The fight over a new gas station on Bay Ridge Road should have been settled at Tuesday night's Board of Appeals meeting, but both sides will instead have to wait until later this month to learn the final fate of the proposal.
In a meeting that lasted four hours, the Board of Appeals simply ran out of time, said Chairman Christian Elkington. Since it was already past 11 p.m. before final deliberations began, Elkington said the board was required to wait until their next meeting to take a vote.
The proposed gas station, which would be owned and operated by the Bay Ridge Giant supermarket, would sit adjacent to the Wachovia Bank in the Bay Forest Shopping Center. The gas station would reward those who shop at Giant supermarkets by providing discounts on gasoline purchases.
The developers of the gas station are seeking a special exception permit, which was recommended earlier this year by the Planning Commission. The Board of Appeals has final say on the matter.
Giant's parent company, Stop and Shop Supermarket LLC, was represented by Alan Hyatt of Hyatt and Weber at the hearing. Hyatt said he wasn't surprised by the citizen opposition, citing the simple fact that gas stations just aren't popular.
“Gas sales aren't popular, and often citizens rally against them like you'll see tonight,” Hyatt said.
But in terms of addressing the merits of the project, Hyatt argued for the special exception, dismissing any concerns of increased traffic.
“This is not an extreme generator of traffic,” he said.
But citizens opposed to the gas station countered that rewards-based gas stations are a new phenomenon that the city isn't fully taking into consideration.

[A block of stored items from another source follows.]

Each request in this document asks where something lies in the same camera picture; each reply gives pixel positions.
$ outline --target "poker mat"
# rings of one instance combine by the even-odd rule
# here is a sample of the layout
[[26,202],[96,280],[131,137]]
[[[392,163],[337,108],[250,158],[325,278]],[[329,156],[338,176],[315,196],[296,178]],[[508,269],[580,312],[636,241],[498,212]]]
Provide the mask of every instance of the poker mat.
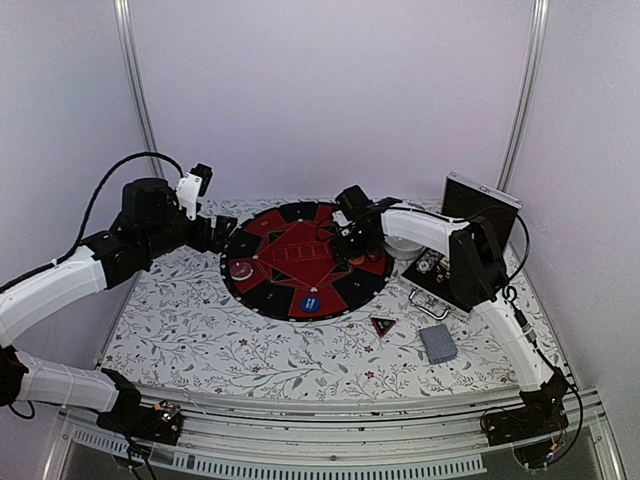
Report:
[[229,292],[265,317],[300,322],[337,317],[368,303],[389,281],[393,258],[381,248],[357,265],[337,264],[329,245],[337,234],[331,221],[336,208],[288,203],[240,225],[220,257]]

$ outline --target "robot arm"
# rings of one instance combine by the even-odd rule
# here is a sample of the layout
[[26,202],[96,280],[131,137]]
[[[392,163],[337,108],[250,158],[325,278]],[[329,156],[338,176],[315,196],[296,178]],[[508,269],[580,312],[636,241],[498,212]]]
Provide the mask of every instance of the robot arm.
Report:
[[[539,352],[536,335],[524,314],[501,293],[509,283],[502,251],[491,224],[482,217],[456,220],[416,211],[399,200],[373,203],[354,186],[337,198],[333,214],[339,234],[332,240],[338,262],[345,262],[382,247],[384,236],[400,237],[440,252],[449,258],[450,285],[457,299],[480,315],[509,357],[525,404],[509,425],[505,415],[489,415],[490,441],[515,441],[554,431],[566,423],[562,397],[568,384],[557,367]],[[513,425],[513,418],[526,419]]]
[[0,406],[16,400],[82,406],[102,412],[103,428],[177,441],[181,419],[175,406],[142,407],[140,393],[115,371],[47,362],[16,351],[12,343],[53,312],[148,271],[154,259],[181,246],[220,251],[236,221],[220,216],[213,229],[210,219],[197,215],[197,199],[212,176],[209,167],[198,165],[175,191],[158,178],[126,185],[110,230],[85,238],[69,259],[0,294]]

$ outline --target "floral pattern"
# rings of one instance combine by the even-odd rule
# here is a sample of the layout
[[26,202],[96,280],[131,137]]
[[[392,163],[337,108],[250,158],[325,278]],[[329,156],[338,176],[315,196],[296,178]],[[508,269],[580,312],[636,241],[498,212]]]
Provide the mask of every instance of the floral pattern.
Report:
[[[203,214],[240,221],[291,200],[208,202]],[[436,202],[414,202],[437,208]],[[518,261],[510,249],[509,268]],[[145,385],[212,395],[345,400],[451,395],[516,384],[508,358],[477,315],[453,311],[445,323],[455,360],[430,365],[418,330],[436,321],[415,309],[392,279],[369,304],[313,323],[262,317],[238,303],[220,276],[218,255],[179,249],[140,277],[116,326],[103,366]],[[547,320],[524,276],[513,285],[547,355],[562,364]],[[433,310],[442,302],[428,295]],[[379,338],[370,316],[398,322]]]

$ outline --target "red poker chip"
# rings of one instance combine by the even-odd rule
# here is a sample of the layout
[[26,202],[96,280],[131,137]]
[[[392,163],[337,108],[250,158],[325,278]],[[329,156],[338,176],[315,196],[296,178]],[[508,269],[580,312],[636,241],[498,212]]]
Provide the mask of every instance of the red poker chip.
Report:
[[229,267],[229,275],[236,282],[244,282],[253,275],[253,267],[248,262],[233,262]]

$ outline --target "blue poker chip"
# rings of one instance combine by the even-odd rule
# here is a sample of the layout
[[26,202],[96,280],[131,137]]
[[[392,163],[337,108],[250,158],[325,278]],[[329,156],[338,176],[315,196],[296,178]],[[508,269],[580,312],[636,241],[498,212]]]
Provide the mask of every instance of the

“It's a unique situation, and I don't think this has been looked at appropriately,” said David Iams, president of the Board of Directors at Fairwinds Condominiums, which sit adjacent to the Bay Forest Shopping Center.
A traffic study completed by the developers determined that the gas station would minimally increase traffic in the area. However, the study used trip generation numbers from the Institute of Transportation Engineers, which only provides numbers for stand-alone gas stations, not rewards-based stations that are part of a supermarket. A secondary study was conducted by the Annapolis Department of Transportation.
Opponents said a rewards-based station could bring even more car traffic to an already congested peninsula.
But concerned residents weren't the only ones to speak out during the public hearing on Tuesday night.
Bilal Iftikhar, who owns the Shell gas station less than two blocks away from the proposed site, said that another gas station on the peninsula, especially one backed by a large supermarket chain, would put him out of business.
“This is a three-mile radius and there are already six gas stations,” said Iftikhar after the hearing. “One more gas station at the Giant will kill our business.”
A further sticking point for residents testifying at the hearing was a stipulation in the special exception permit requirements stating that a proposed project must not “be detrimental to or endanger the public health, safety, morals, convenience or general welfare” of citizens.
“We're here because this will affect our quality of life,” said Thom Lamm, president of the Board of Directors at Mariner's Point Community. “There's too much traffic on Forest Drive already, and this will do nothing but add more.”
But after testimony from developers, citizens, and business owners, the room was eventually dominated by two lawyers on opposite sides of the battle, who were sitting right next to each other.
Thomas Deming, who represents the opponents of the gas station, cited a portion of Annapolis City Code, which stipulates that a traffic study must be completed by an independent consulting firm when a new development is expected to generate 400 or more daily trips, a category the proposed gas station falls under.
Hyatt, the developer's lawyer, said a traffic study had already been completed. But the study was complied by Iain Banks, a personal transportation and parking specialist with the Annapolis Department of Transportation, not by an outside firm.
Deming also cited the need for special exceptions to be consistent with the Annapolis Comprehensive Plan (ACP), a policy document adopted in 2009. Deming said the current applicant's special exception runs counter to the goals of the ACP.
“Not only can the comprehensive plan be taken into account, it must be,” said Deming.
Just as testimony was finishing up shortly after 11 p.m., residents in the audience were preparing for a vote on the matter. But Elkington announced that since the hearing had already ran past 11 p.m., there wouldn't be enough time for deliberations and a vote, leaving the fate of the proposal up in the air until April 20, when the board meets again.
Perhaps foreshadowing the vote that awaits the Board of Appeals, during his public testimony, Chairman David DiQuinzio of the Planning Commission, which approved the special exception earlier this year, said this application was one of the toughest to ever come across his desk.
“This stands out as one of the most difficult issues that came before us,” said DiQuinzio. “We think there are a host of concerns.”
The Board of Appeals is expected to vote on the matter at their meeting on April 20 at 7 p.m. The Board meets in the City Council chambers at 160 Duke of Gloucester St., Annapolis, MD.